- _Task requirements_
Among the lines below, copy each one in which "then" appears.

Collected data entries
------------------------
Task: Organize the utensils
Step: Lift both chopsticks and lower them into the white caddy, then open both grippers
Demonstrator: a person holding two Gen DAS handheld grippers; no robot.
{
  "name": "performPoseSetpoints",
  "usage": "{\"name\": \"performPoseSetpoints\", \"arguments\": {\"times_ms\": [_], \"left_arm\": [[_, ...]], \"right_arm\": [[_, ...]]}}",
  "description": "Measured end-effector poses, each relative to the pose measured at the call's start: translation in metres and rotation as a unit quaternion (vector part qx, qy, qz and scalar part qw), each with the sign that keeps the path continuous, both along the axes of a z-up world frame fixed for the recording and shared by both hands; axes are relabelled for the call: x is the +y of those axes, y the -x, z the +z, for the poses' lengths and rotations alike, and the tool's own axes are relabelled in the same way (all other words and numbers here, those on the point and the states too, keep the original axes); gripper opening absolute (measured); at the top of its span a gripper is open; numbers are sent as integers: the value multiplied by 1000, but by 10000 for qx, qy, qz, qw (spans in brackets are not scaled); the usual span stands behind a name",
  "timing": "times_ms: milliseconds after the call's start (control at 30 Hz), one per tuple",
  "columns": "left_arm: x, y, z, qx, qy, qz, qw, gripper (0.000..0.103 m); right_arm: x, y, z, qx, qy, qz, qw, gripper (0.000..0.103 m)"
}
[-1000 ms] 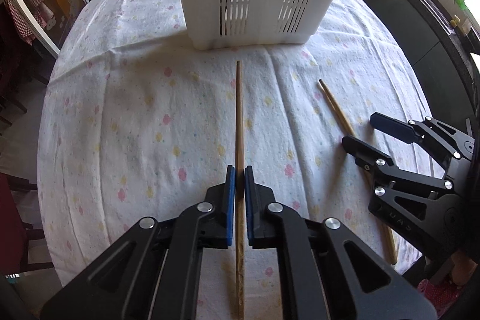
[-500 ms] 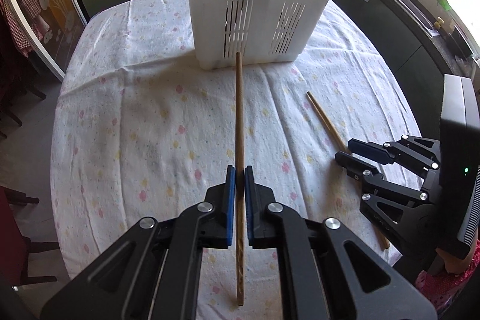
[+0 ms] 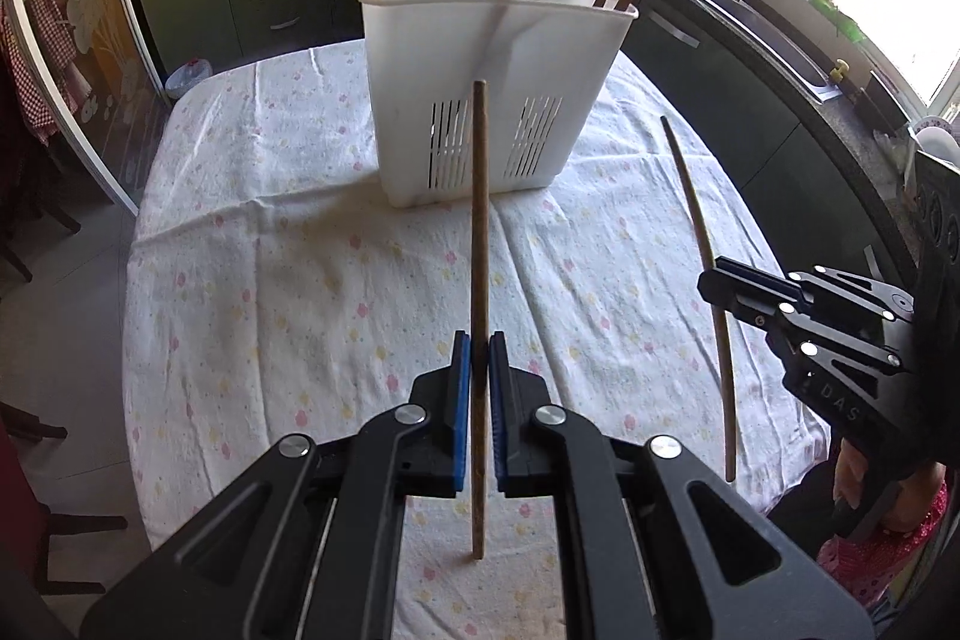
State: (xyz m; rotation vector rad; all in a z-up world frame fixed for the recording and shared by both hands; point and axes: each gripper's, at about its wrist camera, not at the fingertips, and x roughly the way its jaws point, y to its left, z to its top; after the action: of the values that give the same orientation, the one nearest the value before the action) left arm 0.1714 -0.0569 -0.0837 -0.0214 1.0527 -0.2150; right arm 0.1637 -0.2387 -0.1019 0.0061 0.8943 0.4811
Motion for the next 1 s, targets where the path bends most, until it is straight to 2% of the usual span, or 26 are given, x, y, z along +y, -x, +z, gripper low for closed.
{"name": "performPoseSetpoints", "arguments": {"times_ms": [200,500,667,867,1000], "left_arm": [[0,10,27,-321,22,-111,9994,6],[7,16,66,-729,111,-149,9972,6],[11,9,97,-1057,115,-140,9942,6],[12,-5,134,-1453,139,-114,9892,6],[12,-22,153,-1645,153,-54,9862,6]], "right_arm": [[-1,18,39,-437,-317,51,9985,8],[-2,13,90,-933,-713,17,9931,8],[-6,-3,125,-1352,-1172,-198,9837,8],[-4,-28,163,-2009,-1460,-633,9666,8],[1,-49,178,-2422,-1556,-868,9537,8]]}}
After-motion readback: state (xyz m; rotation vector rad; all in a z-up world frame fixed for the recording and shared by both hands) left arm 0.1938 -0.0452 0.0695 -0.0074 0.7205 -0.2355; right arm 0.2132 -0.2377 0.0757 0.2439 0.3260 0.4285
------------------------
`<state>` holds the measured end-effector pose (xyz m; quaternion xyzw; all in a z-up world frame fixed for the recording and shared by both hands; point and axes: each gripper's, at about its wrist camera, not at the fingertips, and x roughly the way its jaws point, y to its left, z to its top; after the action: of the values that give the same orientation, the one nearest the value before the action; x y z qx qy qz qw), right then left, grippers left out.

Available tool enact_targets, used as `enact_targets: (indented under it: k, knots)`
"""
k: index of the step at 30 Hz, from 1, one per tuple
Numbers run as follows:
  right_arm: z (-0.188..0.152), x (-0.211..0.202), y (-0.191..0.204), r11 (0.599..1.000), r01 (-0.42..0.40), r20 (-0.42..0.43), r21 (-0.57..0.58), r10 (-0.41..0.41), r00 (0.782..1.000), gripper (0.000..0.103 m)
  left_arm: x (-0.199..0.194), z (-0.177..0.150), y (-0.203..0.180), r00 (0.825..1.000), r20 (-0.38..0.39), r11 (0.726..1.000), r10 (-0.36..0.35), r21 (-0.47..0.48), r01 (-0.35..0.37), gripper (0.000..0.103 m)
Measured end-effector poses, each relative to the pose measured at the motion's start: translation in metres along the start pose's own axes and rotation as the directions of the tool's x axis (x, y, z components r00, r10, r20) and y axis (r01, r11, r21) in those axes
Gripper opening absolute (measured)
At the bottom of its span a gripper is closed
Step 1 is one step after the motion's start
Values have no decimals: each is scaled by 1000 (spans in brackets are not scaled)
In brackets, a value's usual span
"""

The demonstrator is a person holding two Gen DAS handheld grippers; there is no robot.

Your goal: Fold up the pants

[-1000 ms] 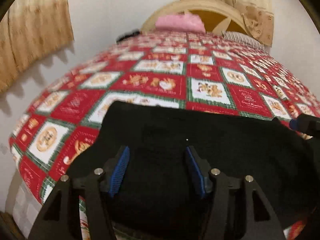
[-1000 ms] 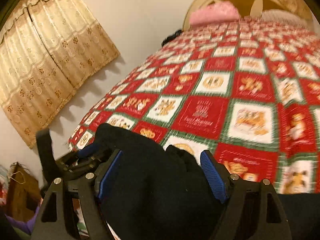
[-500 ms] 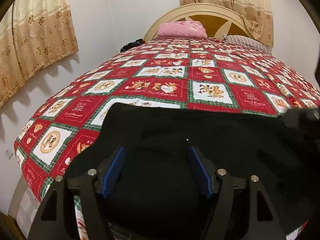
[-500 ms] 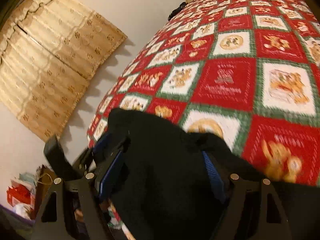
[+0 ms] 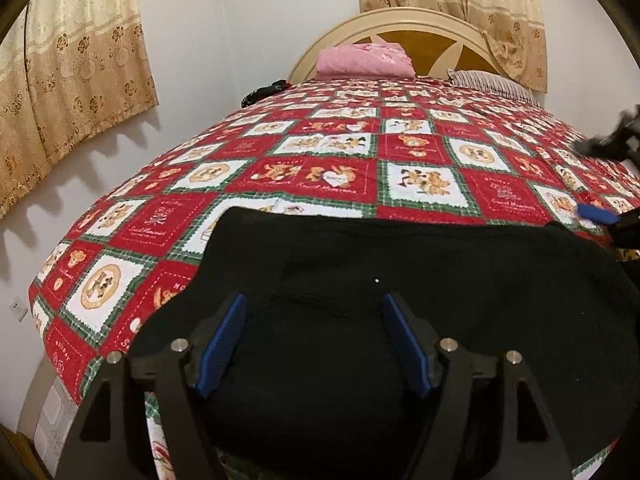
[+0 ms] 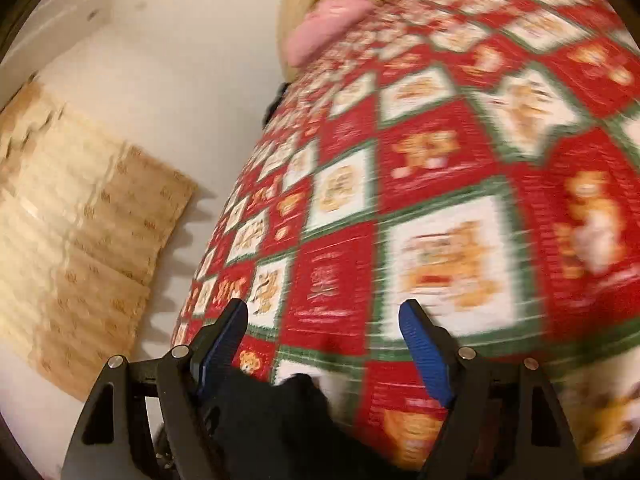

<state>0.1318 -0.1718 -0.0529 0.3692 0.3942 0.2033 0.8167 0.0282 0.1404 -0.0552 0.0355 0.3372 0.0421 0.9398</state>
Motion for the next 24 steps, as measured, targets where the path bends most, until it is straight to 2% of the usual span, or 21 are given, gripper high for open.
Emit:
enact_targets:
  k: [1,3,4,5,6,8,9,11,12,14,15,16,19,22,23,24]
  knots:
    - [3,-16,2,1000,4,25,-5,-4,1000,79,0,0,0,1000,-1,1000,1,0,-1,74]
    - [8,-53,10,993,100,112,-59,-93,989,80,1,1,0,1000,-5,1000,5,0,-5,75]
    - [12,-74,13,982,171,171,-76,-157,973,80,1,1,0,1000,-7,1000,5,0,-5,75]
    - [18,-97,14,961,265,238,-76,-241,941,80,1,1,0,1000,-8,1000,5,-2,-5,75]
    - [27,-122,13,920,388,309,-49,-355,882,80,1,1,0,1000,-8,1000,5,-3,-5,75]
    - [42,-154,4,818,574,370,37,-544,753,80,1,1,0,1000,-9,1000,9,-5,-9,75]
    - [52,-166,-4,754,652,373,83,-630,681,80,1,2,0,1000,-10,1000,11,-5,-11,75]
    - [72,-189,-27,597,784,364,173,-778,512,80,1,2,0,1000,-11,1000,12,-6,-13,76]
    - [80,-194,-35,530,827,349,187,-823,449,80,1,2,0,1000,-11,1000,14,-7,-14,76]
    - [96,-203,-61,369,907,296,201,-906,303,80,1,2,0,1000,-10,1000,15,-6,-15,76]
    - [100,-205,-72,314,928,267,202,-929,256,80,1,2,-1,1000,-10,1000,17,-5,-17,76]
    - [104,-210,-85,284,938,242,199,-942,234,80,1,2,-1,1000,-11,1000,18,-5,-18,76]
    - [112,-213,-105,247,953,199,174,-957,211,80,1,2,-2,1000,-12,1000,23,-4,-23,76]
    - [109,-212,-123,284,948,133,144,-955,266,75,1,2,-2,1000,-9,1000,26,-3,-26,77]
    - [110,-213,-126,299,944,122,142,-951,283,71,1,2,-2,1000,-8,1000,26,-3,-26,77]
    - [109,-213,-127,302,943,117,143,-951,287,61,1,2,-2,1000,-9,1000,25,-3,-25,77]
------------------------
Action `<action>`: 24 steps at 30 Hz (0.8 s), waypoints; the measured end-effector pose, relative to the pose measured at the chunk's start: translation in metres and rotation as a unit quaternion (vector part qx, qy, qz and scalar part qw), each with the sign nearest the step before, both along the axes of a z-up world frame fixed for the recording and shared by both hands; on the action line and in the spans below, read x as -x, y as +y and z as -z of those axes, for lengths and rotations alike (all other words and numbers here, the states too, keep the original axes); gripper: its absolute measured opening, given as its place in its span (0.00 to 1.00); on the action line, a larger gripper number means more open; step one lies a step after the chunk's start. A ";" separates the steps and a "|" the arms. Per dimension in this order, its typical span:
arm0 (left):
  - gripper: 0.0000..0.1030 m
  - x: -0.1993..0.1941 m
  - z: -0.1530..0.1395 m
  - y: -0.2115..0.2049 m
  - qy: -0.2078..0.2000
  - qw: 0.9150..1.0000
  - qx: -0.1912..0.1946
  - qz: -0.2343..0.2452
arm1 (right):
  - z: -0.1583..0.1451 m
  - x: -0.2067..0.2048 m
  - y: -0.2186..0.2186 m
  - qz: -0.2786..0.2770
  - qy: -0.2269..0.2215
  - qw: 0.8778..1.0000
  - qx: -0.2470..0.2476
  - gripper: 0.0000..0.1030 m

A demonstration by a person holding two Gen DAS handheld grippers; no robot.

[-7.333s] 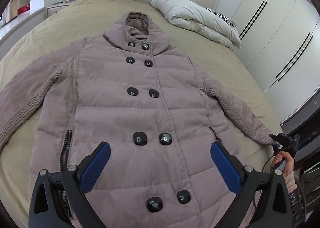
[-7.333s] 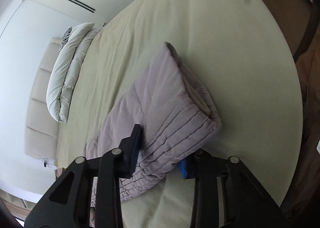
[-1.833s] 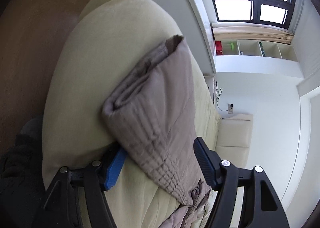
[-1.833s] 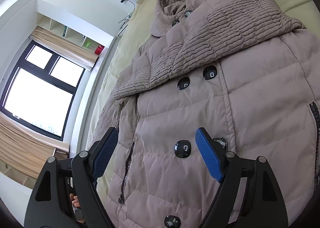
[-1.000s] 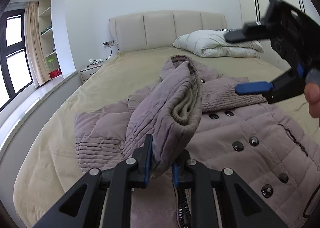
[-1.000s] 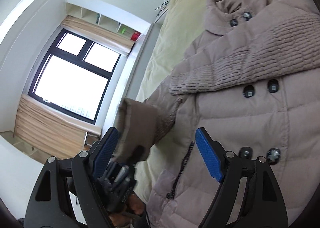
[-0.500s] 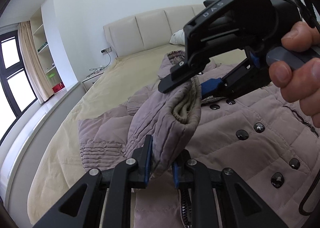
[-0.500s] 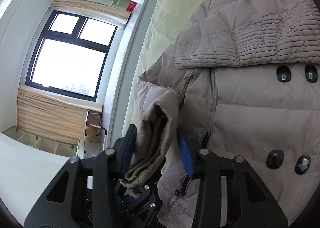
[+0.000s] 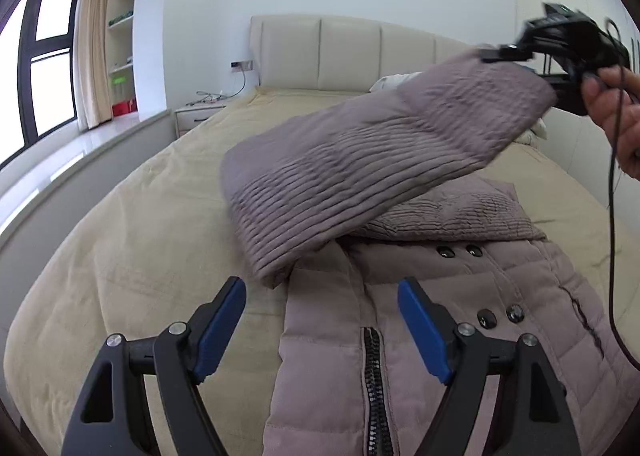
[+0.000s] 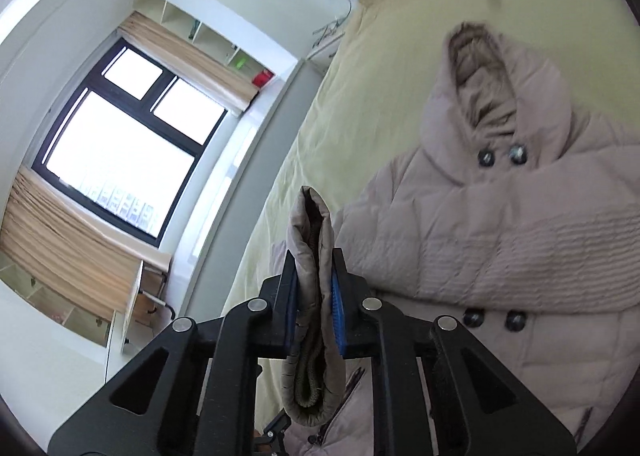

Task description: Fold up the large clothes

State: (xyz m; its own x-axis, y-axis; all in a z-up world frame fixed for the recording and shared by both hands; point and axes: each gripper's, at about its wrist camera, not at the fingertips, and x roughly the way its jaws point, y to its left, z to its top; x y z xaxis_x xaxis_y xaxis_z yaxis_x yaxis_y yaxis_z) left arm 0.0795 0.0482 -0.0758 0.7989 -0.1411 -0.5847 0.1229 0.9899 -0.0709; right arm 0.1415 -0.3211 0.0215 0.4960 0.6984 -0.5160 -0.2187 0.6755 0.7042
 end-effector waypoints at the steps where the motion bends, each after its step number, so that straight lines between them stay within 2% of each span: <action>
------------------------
- _Response_
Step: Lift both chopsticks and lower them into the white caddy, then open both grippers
`<state>` holds the measured end-effector pose (xyz m; quaternion xyzw; all in a z-up world frame fixed for the recording and shared by both hands; point and axes: each gripper's, at about its wrist camera, not at the fingertips, and x roughly the way its jaws point, y to its left, z to its top; after the action: of the values that give the same orientation, the one nearest the value before the action; x y z qx qy qz qw), right then left, grippers left out.

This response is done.